Critique de livre : « Pauvre cerf », de Claire Oshetsky
Au milieu du magnifique et terrifiant deuxième roman de Claire Oshetsky, une mère demande à sa fille : « As-tu laissé Agnès Bickford mourir dans cette glacière, Bunny ?
Il s’avère que c’est le point central question du « Pauvre Cerf ».
Bunny est Margaret Murphy, notre protagoniste ; Agnes Bickford est sa meilleure amie et voisine d’enfance. Un jour de pluie, alors que les filles avaient 4 ans, elles ont couru hors de leurs maisons respectives pour jouer. Plus tard, la mère de Margaret a trouvé sa fille silencieusement recroquevillée sous la table de sa salle à manger. La mère d’Agnès a retrouvé son fille morte dans une remise à outils.
Que s’est-il passé, qui est en faute et cette personne mérite-t-elle le pardon ? Ces incertitudes hantent presque tout le monde dans le roman, en particulier Margaret elle-même. Mais elle ne veut pas parler ni réfléchir à ce qui a conduit au décès de son amie – et c’est là qu’intervient Poor Deer.
Lorsque nous rencontrons Margaret, aujourd’hui âgée de 16 ans, elle est assise au bureau d’un motel près des chutes du Niagara, essayant d’écrire une confession à la demande de la bête titulaire, qui agit comme une sorte de fantôme, la poussant à affronter son passé. « Assez de vos jolis mensonges », ordonne le pauvre Deer. « Il est temps de dire la vérité. »
Mais la vérité est trop difficile à gérer. Initialement, Margaret écrit qu’Agnès a couru dans les bois magiques près de leurs maisons, a atteint le pays du roi pirate et est devenue pirate. « Tu as encore tout faux, espèce de petit monstre », réprimande le pauvre Deer. Il faut deux versions supplémentaires avant que Margaret se rapproche des faits sur ce qui s’est passé ; Pourtant, toute l’histoire reste hors de portée.
Cette configuration présente « Poor Deer » comme un thriller, mais le roman est moins un mystère sur ce qui s’est passé ce jour fatidique, et plutôt une plongée psychologique profonde dans la façon dont Margaret, et tous ceux qui ont orbité autour des filles, sont aux prises avec la tragédie.
« La culpabilité est la pire de toutes. La culpabilité en est le cœur creux », écrit Oshetsky. « La culpabilité la suivra partout, deux pas derrière. »
Le deuil est un territoire très fréquenté dans la fiction, mais entre les mains d’Oshetsky, ce sujet familier devient nouveau et étrange. La structure narrative du livre reflète l’esprit frappé par le chagrin – commençant, s’arrêtant, revenant en arrière, bégayant, marchant sombrement en avant. Avec sa voix « comme celle d’une dent » et ses yeux qui « clignotent en couleurs primaires », Poor Deer est un anthropomorphisme effrayant du monologue intérieur cruel que tant d’entre nous entendent dans nos moments les plus bas. (Son nom est un malapropisme par rapport à la réponse que les gens ont donnée lorsqu’ils ont découvert Agnès : Pauvre chérie.)

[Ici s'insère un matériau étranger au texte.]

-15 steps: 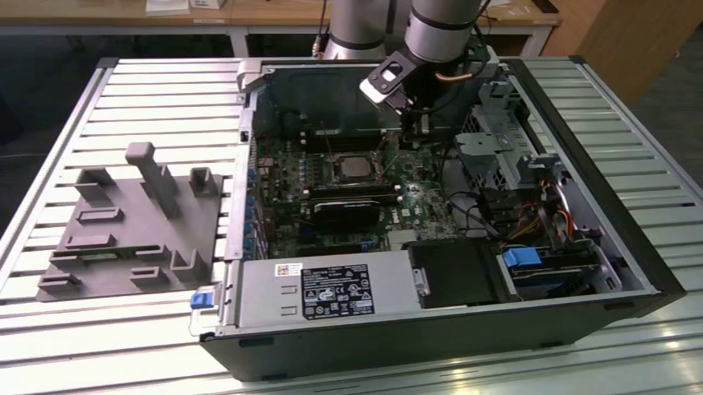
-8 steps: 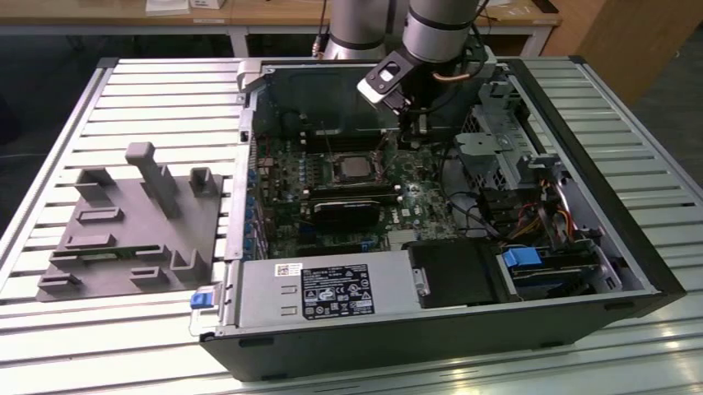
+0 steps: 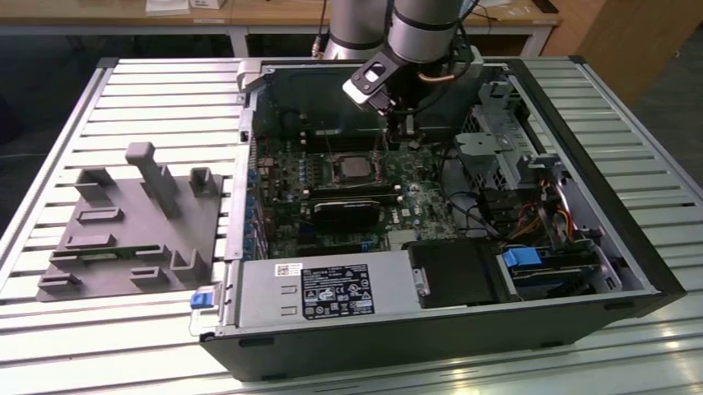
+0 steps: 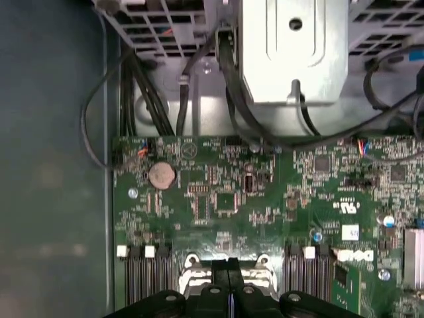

Alors que Margaret lutte pour grandir à l’ombre de la mort, elle devient de plus en plus isolée. Sa mère l’embrasse puis la rejette. Elle subit elle-même un terrible accident ; et, enfin, une autre tragédie conduit Margaret à sa situation particulière dans le motel.
« Pauvre Deer » est l’inverse du premier album d’Oshetsky, « Chouette », sur une femme qui donne naissance à un bébé mi-humain, mi-hibou. Ce livre était une méditation tapageuse et sombre sur la maternité, juxtaposant la crudité d’un nouveau-né à la sauvagerie d’un animal en chasse. « Pauvre Deer », cependant, est calme et sombre. Il s’agit moins de quelqu’un aux prises avec des pressions extérieures que de quelqu’un qui essaie de comprendre le poids d’un traumatisme. Malgré leurs différences, si vous rencontriez ces histoires sans nom, vous pourriez facilement les identifier comme des contes d’Oshetsky. Ils affichent tous deux son œil inquisiteur et son imagination féroce.
Avec « Poor Deer », Oshetsky se révèle être le barde des psychés indisciplinés. Elle montre comment la perte déforme nos réalités et comment cette distorsion peut être à la fois un mécanisme d’adaptation et une force destructrice.
« Es-tu mon ange ou mon diable ? » demande Marguerite.
«Je suis le pauvre cerf», répond la bête.
C’est le travail de Margaret de comprendre ce que cela signifie. Avec des nuances, de la grâce et une touche d’étrangeté, Oshetsky nous emmène dans le voyage.